Customer Credit Risk
We are exposed to the credit risk of our natural gas midstream customers and coal lessees. For the six months ended June 30, 2010, two of our natural gas midstream segment customers accounted for $55.1 million and $41.0 million, or 14% and 10%, of our total consolidated revenues. At June 30, 2010, 21% of our consolidated accounts receivable related to these customers. No significant uncertainties related to the collectability of amounts owed to us exist in regard to these two natural gas midstream customers.

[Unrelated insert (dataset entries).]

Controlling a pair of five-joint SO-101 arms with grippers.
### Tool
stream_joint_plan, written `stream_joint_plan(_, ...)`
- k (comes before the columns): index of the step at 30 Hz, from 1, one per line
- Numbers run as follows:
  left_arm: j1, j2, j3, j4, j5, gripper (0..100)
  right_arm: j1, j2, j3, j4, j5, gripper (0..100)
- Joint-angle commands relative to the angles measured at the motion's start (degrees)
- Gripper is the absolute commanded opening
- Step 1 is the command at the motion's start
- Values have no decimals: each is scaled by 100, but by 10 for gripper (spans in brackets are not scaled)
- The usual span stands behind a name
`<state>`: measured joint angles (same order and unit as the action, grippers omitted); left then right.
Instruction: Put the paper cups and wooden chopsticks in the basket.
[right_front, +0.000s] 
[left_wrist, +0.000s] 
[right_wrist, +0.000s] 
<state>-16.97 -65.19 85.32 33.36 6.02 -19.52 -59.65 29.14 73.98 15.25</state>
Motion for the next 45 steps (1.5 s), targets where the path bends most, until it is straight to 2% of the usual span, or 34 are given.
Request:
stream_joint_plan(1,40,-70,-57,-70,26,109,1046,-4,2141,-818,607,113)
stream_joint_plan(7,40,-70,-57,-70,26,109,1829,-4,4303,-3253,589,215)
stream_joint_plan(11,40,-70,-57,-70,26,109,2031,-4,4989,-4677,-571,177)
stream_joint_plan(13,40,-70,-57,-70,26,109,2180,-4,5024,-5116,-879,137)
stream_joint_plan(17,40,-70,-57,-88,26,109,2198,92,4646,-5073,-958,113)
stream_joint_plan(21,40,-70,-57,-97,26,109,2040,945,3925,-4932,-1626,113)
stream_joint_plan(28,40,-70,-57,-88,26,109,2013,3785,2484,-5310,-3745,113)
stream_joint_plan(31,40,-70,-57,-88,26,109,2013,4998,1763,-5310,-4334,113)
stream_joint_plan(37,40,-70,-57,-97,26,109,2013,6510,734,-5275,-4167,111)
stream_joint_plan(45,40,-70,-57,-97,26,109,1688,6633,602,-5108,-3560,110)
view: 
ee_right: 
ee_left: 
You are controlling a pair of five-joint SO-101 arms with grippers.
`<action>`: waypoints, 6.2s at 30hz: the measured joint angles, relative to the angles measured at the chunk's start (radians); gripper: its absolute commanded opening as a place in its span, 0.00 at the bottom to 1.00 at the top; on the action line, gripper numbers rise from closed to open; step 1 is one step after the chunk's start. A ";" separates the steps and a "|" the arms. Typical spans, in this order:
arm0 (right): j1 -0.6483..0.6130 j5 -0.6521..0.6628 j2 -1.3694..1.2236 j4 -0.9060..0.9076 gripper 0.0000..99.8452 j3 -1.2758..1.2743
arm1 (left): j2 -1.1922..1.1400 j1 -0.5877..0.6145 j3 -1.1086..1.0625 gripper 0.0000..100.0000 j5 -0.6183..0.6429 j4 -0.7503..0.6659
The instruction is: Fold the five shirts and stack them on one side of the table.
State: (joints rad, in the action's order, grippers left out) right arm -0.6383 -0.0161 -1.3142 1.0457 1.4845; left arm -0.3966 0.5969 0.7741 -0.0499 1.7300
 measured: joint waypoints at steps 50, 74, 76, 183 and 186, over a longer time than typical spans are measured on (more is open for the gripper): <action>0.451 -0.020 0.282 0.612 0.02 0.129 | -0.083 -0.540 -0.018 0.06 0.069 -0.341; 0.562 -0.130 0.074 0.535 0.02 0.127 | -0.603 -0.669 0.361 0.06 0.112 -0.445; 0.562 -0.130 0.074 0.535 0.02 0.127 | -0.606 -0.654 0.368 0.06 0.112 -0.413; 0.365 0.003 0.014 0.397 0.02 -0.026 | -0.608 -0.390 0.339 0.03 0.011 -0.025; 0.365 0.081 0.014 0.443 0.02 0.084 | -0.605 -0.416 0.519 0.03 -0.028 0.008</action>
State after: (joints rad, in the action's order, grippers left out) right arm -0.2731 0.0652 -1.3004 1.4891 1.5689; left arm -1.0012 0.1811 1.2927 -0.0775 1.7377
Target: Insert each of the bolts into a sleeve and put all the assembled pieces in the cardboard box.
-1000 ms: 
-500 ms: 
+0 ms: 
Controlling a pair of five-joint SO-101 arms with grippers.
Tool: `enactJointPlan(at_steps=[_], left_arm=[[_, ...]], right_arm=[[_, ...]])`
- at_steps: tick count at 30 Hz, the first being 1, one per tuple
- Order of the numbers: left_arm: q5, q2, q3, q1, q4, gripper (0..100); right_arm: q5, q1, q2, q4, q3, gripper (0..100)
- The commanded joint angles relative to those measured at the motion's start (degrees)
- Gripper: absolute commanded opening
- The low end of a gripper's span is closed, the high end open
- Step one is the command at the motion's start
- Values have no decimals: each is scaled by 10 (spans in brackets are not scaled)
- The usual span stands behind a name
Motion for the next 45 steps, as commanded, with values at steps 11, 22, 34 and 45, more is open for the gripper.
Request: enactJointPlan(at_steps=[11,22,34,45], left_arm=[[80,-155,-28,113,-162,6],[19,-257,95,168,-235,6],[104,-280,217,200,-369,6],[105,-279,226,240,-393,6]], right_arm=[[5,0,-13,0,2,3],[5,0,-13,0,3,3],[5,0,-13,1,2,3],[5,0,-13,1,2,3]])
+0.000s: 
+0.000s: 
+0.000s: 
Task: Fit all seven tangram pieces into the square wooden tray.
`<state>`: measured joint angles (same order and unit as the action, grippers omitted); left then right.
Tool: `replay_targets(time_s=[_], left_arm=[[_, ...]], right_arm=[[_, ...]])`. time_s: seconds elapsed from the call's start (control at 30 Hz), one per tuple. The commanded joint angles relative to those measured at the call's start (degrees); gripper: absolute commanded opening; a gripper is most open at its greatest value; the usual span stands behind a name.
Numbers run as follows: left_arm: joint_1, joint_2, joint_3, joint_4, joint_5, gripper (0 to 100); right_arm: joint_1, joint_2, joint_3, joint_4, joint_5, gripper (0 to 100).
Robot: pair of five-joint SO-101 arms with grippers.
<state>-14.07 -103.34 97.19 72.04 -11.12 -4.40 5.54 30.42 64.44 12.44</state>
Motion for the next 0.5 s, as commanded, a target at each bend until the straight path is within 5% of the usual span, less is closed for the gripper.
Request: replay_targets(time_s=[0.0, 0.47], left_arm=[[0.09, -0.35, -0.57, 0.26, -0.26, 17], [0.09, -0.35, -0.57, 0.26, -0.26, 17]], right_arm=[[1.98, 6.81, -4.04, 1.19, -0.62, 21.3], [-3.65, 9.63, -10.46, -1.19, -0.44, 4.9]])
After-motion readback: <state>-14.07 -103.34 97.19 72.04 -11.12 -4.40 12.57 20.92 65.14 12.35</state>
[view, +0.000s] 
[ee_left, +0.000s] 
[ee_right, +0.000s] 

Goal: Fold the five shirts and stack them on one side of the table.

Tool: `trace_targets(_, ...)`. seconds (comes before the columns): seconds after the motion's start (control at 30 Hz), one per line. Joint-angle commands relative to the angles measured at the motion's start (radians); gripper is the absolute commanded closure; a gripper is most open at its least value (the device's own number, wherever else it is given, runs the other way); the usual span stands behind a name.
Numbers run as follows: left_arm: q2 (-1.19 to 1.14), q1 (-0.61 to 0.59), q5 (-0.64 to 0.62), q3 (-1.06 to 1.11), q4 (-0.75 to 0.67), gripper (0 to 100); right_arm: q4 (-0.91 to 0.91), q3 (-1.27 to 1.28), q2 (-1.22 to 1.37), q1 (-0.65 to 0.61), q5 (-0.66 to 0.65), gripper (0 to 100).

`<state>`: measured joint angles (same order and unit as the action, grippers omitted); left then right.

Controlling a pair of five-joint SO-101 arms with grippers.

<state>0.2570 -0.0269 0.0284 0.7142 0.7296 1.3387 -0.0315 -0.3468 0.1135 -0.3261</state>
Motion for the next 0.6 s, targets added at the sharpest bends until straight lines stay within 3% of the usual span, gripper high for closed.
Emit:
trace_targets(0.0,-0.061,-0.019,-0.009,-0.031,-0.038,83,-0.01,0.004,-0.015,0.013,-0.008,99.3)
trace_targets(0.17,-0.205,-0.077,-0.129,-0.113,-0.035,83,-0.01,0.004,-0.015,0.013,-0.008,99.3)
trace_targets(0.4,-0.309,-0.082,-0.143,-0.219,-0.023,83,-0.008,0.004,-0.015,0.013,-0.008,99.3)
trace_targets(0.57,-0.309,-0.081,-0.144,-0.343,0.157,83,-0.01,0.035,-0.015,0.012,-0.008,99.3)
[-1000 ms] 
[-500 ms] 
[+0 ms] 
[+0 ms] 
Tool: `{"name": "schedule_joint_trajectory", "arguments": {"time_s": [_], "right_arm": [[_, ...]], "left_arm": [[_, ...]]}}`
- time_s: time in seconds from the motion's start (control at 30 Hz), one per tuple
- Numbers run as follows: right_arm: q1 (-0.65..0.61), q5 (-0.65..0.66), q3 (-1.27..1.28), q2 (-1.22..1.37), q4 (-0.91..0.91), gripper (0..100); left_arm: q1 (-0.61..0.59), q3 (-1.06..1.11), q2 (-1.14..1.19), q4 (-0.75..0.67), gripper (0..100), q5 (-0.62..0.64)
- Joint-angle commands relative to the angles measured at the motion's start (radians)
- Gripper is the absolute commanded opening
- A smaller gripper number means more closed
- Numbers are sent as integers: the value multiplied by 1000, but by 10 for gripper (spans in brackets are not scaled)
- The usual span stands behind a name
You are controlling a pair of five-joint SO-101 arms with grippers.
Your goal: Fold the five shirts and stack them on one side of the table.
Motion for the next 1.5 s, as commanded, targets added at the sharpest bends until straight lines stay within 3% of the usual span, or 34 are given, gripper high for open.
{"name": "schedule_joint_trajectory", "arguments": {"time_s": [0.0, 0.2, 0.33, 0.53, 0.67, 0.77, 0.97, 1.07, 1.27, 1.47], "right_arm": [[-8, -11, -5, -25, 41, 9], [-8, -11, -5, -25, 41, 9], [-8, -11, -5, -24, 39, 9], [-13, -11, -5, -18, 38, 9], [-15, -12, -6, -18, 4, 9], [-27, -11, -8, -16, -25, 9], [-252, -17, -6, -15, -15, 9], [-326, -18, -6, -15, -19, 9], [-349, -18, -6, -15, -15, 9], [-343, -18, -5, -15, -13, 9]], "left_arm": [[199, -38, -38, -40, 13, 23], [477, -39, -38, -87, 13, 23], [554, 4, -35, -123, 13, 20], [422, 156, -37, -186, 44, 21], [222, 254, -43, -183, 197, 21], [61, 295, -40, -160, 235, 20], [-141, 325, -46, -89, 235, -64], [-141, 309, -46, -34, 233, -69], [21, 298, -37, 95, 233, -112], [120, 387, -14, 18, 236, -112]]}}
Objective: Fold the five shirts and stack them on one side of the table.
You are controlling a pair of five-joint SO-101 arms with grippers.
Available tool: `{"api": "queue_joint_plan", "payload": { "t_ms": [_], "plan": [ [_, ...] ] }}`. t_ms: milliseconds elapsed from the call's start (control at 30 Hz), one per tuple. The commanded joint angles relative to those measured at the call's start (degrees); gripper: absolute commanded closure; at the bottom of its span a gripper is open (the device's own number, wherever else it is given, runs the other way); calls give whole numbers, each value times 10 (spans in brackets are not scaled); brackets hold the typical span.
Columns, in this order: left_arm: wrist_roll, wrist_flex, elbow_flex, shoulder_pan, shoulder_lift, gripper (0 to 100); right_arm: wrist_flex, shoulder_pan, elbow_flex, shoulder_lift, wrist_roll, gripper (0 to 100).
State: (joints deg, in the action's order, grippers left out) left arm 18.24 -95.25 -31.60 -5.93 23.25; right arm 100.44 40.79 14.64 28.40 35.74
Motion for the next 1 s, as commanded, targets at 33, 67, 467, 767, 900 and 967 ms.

This customer concentration increases our exposure to credit risk on our accounts receivables, because the financial insolvency of any of these customers could have a significant impact on our results of operations. If our natural gas midstream customers or coal lessees become financially insolvent, they may not be able to continue to operate or meet their payment obligations to us. Any material losses as a result of customer or lessee defaults could harm and have an adverse effect on our business, financial condition or results of operations. Substantially all of our trade accounts receivable are unsecured.
To mitigate the risks of nonperformance by our natural gas midstream customers, we perform ongoing credit evaluations of our existing customers. We monitor individual customer payment capability in granting credit arrangements to new customers by performing credit evaluations, seek to limit credit to amounts we believe the customers can pay and maintain reserves we believe are adequate to cover exposure for uncollectible accounts. As of June 30, 2010, no receivables were collateralized, and we had a $0.2 million allowance for doubtful accounts, of which the majority related to our natural gas midstream segment.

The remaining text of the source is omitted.